We need new tools & thinking 

At the end of the day, knowing what we know today as well as the upcoming shifts, we cannot sit here and do the same things the same way. We need new tools and new thinking at a system level regarding food security, water security and energy security. 

One of the big drivers for the global consumer will be the intersection of health, wellness, nutrition and digitisation. The current burden on the health system will drive a system-wide focus on foods that become the consumer’s first medicine. Coupled with the technological advances where you can now test your DNA for under $400, this will drive consumers to make more interventions on their food choices and see a demand for highly personalised diets.

So we now must shift focus to the changes of diet.
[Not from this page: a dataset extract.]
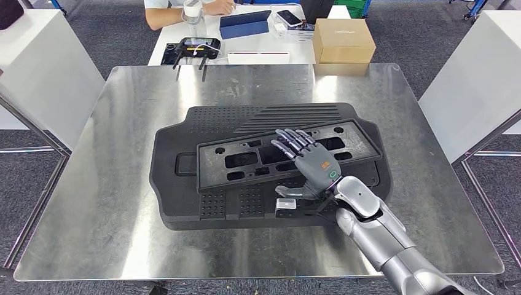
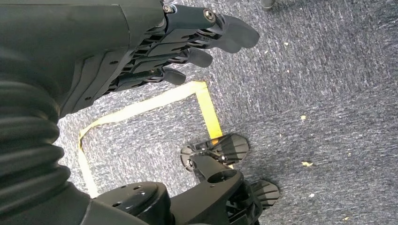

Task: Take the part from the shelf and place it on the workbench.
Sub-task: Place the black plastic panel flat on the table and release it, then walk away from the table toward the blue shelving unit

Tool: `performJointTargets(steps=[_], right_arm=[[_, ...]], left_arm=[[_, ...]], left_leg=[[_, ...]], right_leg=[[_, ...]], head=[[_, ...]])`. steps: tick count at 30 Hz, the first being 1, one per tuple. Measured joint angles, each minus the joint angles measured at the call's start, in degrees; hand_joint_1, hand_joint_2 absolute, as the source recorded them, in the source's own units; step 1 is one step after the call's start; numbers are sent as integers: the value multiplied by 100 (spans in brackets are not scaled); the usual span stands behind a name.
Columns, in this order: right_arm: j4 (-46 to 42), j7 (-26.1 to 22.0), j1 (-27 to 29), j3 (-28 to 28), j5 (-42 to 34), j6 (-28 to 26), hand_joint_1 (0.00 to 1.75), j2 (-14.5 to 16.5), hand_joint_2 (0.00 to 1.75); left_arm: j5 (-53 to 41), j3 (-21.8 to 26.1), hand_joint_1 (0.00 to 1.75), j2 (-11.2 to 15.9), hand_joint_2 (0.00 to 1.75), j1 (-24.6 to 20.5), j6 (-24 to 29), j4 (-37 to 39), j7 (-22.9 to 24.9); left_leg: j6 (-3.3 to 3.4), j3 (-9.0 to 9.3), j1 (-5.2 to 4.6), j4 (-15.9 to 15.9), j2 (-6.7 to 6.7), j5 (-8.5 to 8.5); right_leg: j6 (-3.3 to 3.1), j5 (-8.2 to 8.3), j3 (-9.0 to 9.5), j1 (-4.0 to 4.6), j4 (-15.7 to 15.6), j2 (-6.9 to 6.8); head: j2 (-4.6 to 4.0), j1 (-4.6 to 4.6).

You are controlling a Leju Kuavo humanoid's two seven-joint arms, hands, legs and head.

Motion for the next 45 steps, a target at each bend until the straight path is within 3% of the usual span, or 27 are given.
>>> performJointTargets(steps=[3, 7, 15, 22, 27, 34, 45], right_arm=[[-125, -77, 71, -52, -245, 95, 0, 9, 0], [-1171, -365, 563, -371, -1418, 614, 0, 109, 0], [-2037, -627, 929, -548, -2109, 776, 0, 201, 0], [-3345, -1317, 1772, -782, -4757, 1847, 0, 569, 0], [-4311, -1526, 2647, -949, -5935, 2456, 0, 903, 0], [-5254, -1777, 3703, -1432, -6387, 2589, 0, 1166, 0], [-5799, -1784, 4317, -2031, -6359, 2489, 0, 1327, 0]], left_arm=[[1, 2, 0, 0, 0, 2, 1, 0, 5], [59, 44, 0, 0, 0, 18, 14, 0, 16], [101, 98, 0, 0, 0, 47, 55, 0, 14], [189, 215, 0, 0, 0, 137, 172, 0, -114], [329, 343, 0, 2, 0, 223, 327, 0, -160], [477, 550, 0, 1, 0, 296, 442, 0, -157], [534, 701, 0, -13, 0, 299, 428, 0, -208]], left_leg=[[0, 0, 0, 0, 0, 0], [0, -2, 0, 0, -1, -1], [0, -1, 0, 0, -2, -1], [-7, -1, 3, -1, -2, -10], [-11, 1, 4, -3, -1, -18], [-7, 2, 0, -3, 4, -30], [-3, 9, 0, -3, 9, -34]], right_leg=[[0, 0, 0, 0, 0, 0], [0, -1, 0, 0, 0, 0], [0, -1, 0, -1, 0, 0], [-2, -7, -2, 2, 0, 1], [-3, -19, -1, 4, -1, 1], [2, -23, 4, -1, -2, 4], [3, -23, 11, -1, -3, 7]], head=[[0, 1], [0, 1], [0, 2], [0, 2], [0, 2], [0, 3], [0, 2]])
A full menu of solutions is required to sustainably close the food gap. 

The rise of “reductarians”, or “flexitarians” as they are also called, is starting to influence research types and innovation with products; for instance, the creation of products such as the “impossible burger” and lab-grown meats. This is all due to the global consumer – largely led by Millennials – now being more conscious of their environment and the impact to the planet. Because as of today, we do not have a “planet B”!

Check out this article on lab-grown meat, aka fake meat, in Australia.

How no brown cow?

With all this in mind, let’s look at the disruptions which are relatively imminent that will address some of these challenges and turn them into opportunities. 
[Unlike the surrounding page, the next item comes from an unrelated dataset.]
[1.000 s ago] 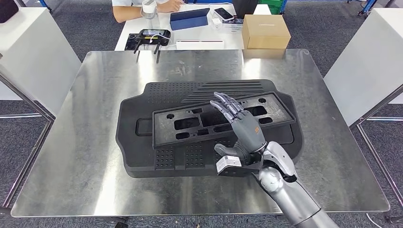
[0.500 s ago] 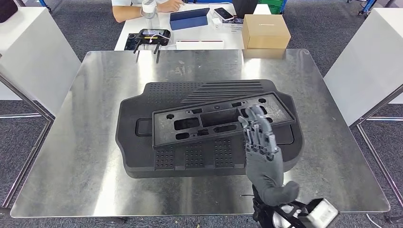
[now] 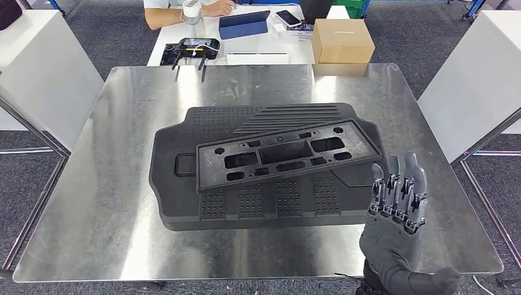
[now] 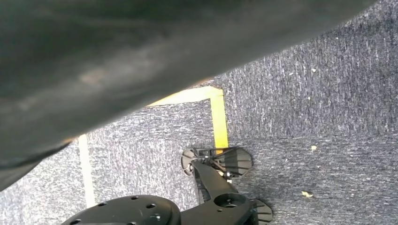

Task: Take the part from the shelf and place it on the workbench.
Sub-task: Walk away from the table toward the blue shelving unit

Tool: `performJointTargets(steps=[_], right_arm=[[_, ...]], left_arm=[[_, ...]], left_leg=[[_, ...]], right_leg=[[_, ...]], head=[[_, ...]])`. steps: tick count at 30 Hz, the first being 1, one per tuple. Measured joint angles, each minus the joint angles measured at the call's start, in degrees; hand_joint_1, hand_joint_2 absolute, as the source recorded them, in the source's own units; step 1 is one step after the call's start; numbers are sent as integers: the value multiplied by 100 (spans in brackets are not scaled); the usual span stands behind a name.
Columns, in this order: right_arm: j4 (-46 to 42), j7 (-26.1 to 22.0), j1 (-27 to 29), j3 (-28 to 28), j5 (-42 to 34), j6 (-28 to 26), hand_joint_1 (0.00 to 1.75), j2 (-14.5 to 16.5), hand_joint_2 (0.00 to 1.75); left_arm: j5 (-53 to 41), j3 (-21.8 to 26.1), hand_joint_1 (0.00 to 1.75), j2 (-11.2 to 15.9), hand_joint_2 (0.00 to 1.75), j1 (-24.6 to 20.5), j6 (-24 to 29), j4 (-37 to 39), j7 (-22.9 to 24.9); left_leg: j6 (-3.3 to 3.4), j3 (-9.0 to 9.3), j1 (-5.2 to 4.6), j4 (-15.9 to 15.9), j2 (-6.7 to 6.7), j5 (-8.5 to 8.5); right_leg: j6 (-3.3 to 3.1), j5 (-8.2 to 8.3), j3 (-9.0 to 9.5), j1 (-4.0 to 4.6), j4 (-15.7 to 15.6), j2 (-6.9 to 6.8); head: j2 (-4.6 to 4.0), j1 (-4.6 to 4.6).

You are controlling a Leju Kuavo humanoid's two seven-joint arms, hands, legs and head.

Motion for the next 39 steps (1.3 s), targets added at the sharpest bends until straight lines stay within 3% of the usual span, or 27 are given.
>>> performJointTargets(steps=[7, 11, 13, 15, 16, 17, 18, 20, 21, 23, 26, 28, 30, 31, 32, 33, 36, 37, 39], right_arm=[[-81, -1, 90, -121, -1, -31, 0, 25, 0], [-170, -18, 178, -240, -21, -101, 0, 83, 0], [-209, -33, 213, -327, -36, -114, 0, 98, 0], [-218, -38, 258, -406, -50, -122, 0, 104, 0], [-219, -39, 278, -446, -52, -123, 0, 105, 0], [-219, -40, 290, -480, -52, -125, 0, 105, 0], [-219, -40, 295, -511, -51, -126, 0, 106, 0], [-220, -41, 291, -554, -50, -126, 0, 111, 0], [-223, -41, 292, -565, -51, -123, 0, 122, 0], [-232, -41, 292, -590, -59, -117, 0, 144, 0], [-240, -41, 300, -617, -58, -110, 0, 174, 0], [-247, -42, 300, -626, -58, -106, 0, 191, 0], [-251, -42, 300, -639, -59, -105, 0, 202, 0], [-251, -42, 301, -648, -60, -104, 0, 205, 0], [-250, -42, 301, -658, -61, -103, 0, 206, 0], [-250, -42, 301, -668, -62, -103, 0, 207, 0], [-250, -41, 300, -694, -69, -102, 0, 216, 0], [-250, -40, 299, -703, -70, -101, 0, 221, 0], [-250, -36, 297, -712, -76, -99, 0, 232, 0]], left_arm=[[5, 36, 0, -9, 0, 0, -4, 0, -1], [47, 57, 0, -30, 0, 3, -53, 1, 9], [67, 69, 0, -50, 0, 2, -94, 2, 14], [93, 94, 0, -56, 0, 2, -134, 2, 15], [108, 109, 0, -60, 0, 2, -153, 2, 15], [125, 125, 0, -65, 0, 2, -166, 2, 15], [140, 137, 0, -70, 0, 3, -176, 2, 15], [168, 163, 0, -64, 0, 4, -193, -8, 14], [175, 176, 0, -61, 0, 5, -201, -15, 10], [179, 200, 0, -55, 0, 6, -216, -30, 4], [183, 220, 0, -80, 0, 5, -234, -28, 2], [183, 229, 0, -94, 0, 4, -245, -27, 1], [183, 238, 0, -101, 0, 4, -249, -26, 0], [183, 243, 0, -101, 0, 5, -251, -26, 0], [184, 247, 0, -101, 0, 5, -252, -26, 0], [185, 251, 0, -101, 0, 4, -253, -26, 0], [191, 266, 0, -108, 0, -11, -254, -27, -1], [193, 273, 0, -114, 0, -17, -255, -28, -1], [201, 285, 0, -126, 0, -16, -255, -28, -2]], left_leg=[[9, 2, -6, 8, 1, -5], [137, 119, 25, -160, 13, 125], [159, 177, 80, -266, 37, 196], [158, 164, 101, -275, 50, 208], [145, 154, 111, -274, 56, 212], [119, 144, 130, -272, 59, 216], [81, 135, 158, -263, 58, 217], [-34, 109, 197, -199, 50, 186], [-97, 96, 200, -150, 46, 158], [-192, 80, 188, -95, 37, 133], [-253, 50, 243, -12, 34, 60], [-247, -147, 262, 470, 37, -308], [-214, -457, 250, 1258, 36, -762], [-194, -552, 244, 1543, 35, -884], [-169, -544, 239, 1619, 35, -891], [-138, -427, 232, 1484, 34, -802], [-78, 257, 203, 377, 27, -397], [-80, 384, 179, 140, 23, -331], [-71, 401, 105, 39, 14, -264]], right_leg=[[7, 5, 8, -12, -14, 1], [83, -16, 26, -17, -1, 0], [58, -279, -171, -24, 463, -1], [65, -594, -483, -70, 1199, -2], [103, -671, -572, -105, 1428, -4], [169, -664, -550, -144, 1437, -7], [257, -577, -396, -188, 1203, -14], [428, -358, 95, -265, 416, -30], [439, -292, 278, -284, 129, -21], [331, -278, 377, -261, 1, 8], [148, -244, 327, -229, 45, 15], [47, -201, 276, -210, 40, 9], [-36, -159, 210, -148, 43, 4], [-65, -138, 175, -114, 45, 3], [-84, -117, 145, -84, 46, 3], [-94, -94, 120, -62, 48, 4], [-44, -27, 84, -18, 59, 8], [-6, 0, 78, -13, 61, 7], [76, 64, 67, -28, 49, 3]], head=[[0, -1], [0, 2], [0, 12], [0, 12], [0, 10], [0, 10], [0, 11], [0, 27], [0, 36], [0, 27], [0, -16], [0, -33], [0, -40], [0, -43], [0, -43], [0, -43], [0, -38], [0, -31], [0, -20]])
There are several examples where a number of start-ups, backed by high-value investors, are already making headway. Memphis Meats is currently working on producing chicken that is not animal based, and even fast-food chain KFC has suggested they are open to selling lab-grown chicken. Modern Meadow is focusing on designing and growing a cow in the lab, looking to replacing it fully in the future. The firm also “biofabricates” collagen to create products it says are “inspired by leather, but do not aim to imitate it”.

With the rise of vegan, vegetarians and religious-based diets, Geltor is looking at using a yeast-fermentation process to produce vegan gelatine, which could be a game changer for confectionary brands. 
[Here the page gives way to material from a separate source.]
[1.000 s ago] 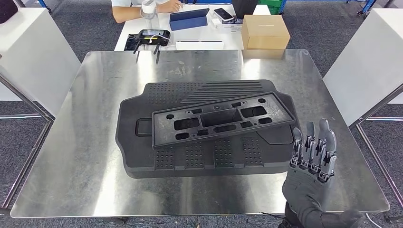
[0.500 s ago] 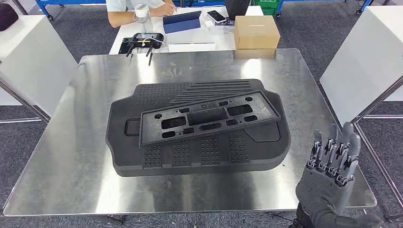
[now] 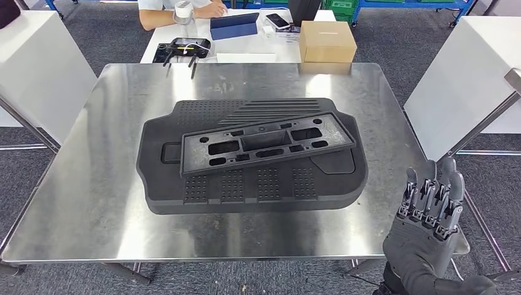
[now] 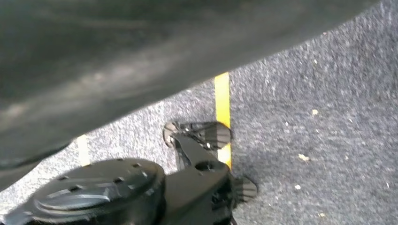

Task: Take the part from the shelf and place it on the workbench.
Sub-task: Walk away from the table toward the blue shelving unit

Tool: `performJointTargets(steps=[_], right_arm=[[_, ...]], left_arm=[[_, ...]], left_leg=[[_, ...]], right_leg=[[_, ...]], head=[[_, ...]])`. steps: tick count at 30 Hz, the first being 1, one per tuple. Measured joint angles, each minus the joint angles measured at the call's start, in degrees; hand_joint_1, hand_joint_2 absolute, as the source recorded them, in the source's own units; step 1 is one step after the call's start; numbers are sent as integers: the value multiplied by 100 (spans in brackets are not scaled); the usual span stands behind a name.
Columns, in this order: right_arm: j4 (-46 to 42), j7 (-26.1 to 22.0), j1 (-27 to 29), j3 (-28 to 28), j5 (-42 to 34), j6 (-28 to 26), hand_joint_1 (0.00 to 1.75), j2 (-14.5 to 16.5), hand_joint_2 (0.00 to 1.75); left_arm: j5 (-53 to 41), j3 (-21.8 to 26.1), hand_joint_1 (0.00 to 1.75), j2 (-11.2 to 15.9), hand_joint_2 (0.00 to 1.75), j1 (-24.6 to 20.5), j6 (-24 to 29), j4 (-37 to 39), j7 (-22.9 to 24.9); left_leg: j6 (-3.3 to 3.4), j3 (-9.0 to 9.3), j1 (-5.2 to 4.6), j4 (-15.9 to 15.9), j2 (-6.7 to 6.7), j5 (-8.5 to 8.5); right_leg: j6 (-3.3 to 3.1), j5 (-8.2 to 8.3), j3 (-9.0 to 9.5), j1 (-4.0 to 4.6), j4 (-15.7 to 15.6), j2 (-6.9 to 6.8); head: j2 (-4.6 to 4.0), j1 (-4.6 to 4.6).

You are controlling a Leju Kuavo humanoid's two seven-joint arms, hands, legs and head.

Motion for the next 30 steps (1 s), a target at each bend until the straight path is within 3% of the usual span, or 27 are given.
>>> performJointTargets(steps=[2, 3, 6, 8, 9, 11, 13, 14, 17, 19, 21, 22, 23, 24, 26, 28, 30], right_arm=[[0, 5, 2, -12, -4, 1, 0, 7, 0], [0, 7, 4, -24, -5, 1, 0, 8, 0], [2, 16, 4, -69, -6, 1, 0, 10, 0], [9, 20, 4, -91, -8, 1, 0, 14, 0], [13, 22, 4, -97, -8, 1, 0, 15, 0], [15, 30, -2, -101, -8, 2, 0, 17, 0], [15, 36, -16, -101, -9, 6, 0, 24, 0], [15, 36, -20, -102, -9, 8, 0, 28, 0], [18, 36, -25, -120, -9, 15, 0, 42, 0], [20, 43, -30, -129, -10, 21, 0, 57, 0], [26, 53, -31, -136, -10, 27, 0, 69, 0], [32, 60, -31, -139, -10, 31, 0, 74, 0], [39, 66, -32, -142, -11, 34, 0, 79, 0], [47, 73, -31, -144, -11, 38, 0, 84, 0], [58, 82, -33, -148, -11, 46, 0, 90, 0], [61, 89, -45, -153, -11, 50, 0, 97, 0], [62, 96, -59, -157, -10, 51, 0, 108, 0]], left_arm=[[15, 7, 0, -3, 0, 7, 0, 1, 2], [23, 9, 0, -3, 0, 6, -1, 0, 3], [43, 14, 0, 2, 0, 0, -4, -4, 10], [45, 16, 0, 1, 0, 2, -9, -4, 16], [45, 16, 0, -3, 0, 3, -10, -4, 17], [45, 17, 0, -15, 0, 5, -13, -3, 19], [45, 17, 0, -27, 0, 5, -14, -2, 19], [45, 17, 0, -28, 0, 4, -14, -3, 20], [45, 22, 0, -25, 0, 5, -16, -4, 24], [45, 31, 0, -19, 0, 7, -18, -4, 31], [45, 44, 0, -16, 0, 9, -23, -3, 45], [44, 50, 0, -17, 0, 9, -29, -2, 51], [44, 55, 0, -18, 0, 9, -36, -2, 55], [43, 56, 0, -18, 0, 8, -42, -2, 57], [43, 58, 0, -19, 0, 5, -45, -2, 58], [38, 61, 0, -34, 0, -1, -45, 0, 61], [33, 66, 0, -46, 0, -5, -45, 1, 66]], left_leg=[[78, -73, -35, -27, 9, 100], [124, -131, -39, -40, 20, 157], [214, -349, -57, -47, 50, 313], [222, -490, -78, -41, 60, 410], [218, -553, -85, -39, 63, 457], [200, -623, -91, -36, 60, 539], [156, -663, -113, -26, 56, 615], [131, -680, -122, -23, 56, 650], [46, -715, -115, 14, 47, 677], [-10, -815, -90, 309, 33, 356], [-62, -1002, -51, 987, 27, -180], [-88, -1074, -28, 1326, 25, -351], [-113, -1089, -1, 1547, 24, -399], [-138, -1009, 31, 1566, 24, -316], [-205, -577, 111, 1019, 23, -1], [-255, -170, 128, 366, -15, 115], [-217, -126, 82, 162, -66, 71]], right_leg=[[56, -4, -52, -43, 26, 0], [44, -122, -125, -51, 147, 0], [-57, -804, -466, -50, 1118, 1], [-27, -1011, -505, -46, 1614, 1], [14, -979, -368, -43, 1562, 1], [74, -801, 208, -26, 845, -3], [52, -723, 765, 12, 31, -15], [27, -723, 885, 26, -169, -19], [-58, -672, 830, -2, -235, -29], [-162, -602, 764, -51, -250, -50], [-222, -530, 679, -47, -246, -68], [-225, -491, 644, -42, -242, -72], [-213, -451, 606, -40, -237, -74], [-195, -415, 570, -43, -225, -73], [-157, -366, 493, -66, -163, -69], [-101, -340, 389, -67, -63, -64], [-3, -285, 281, -56, -1, -57]], head=[[0, -3], [0, 4], [0, 33], [0, 35], [0, 35], [0, 39], [0, 37], [0, 35], [0, 19], [0, -8], [0, -29], [0, -31], [0, -31], [0, -32], [0, -32], [0, -42], [0, -50]])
Then there’s the milk that’s not milk, nor does it come from a cow: Perfect Day is working on a yeast-fermentation process that produces milk proteins – cow free!

Global macrotrends

Let’s look at the global macrotrends that we see coming through in the next five years affecting the future of food. Working with our partner Stylus, we have identified five of these trends that will have the biggest impact in personalised health, nutrition, wellness and digitisation of food and beverages. 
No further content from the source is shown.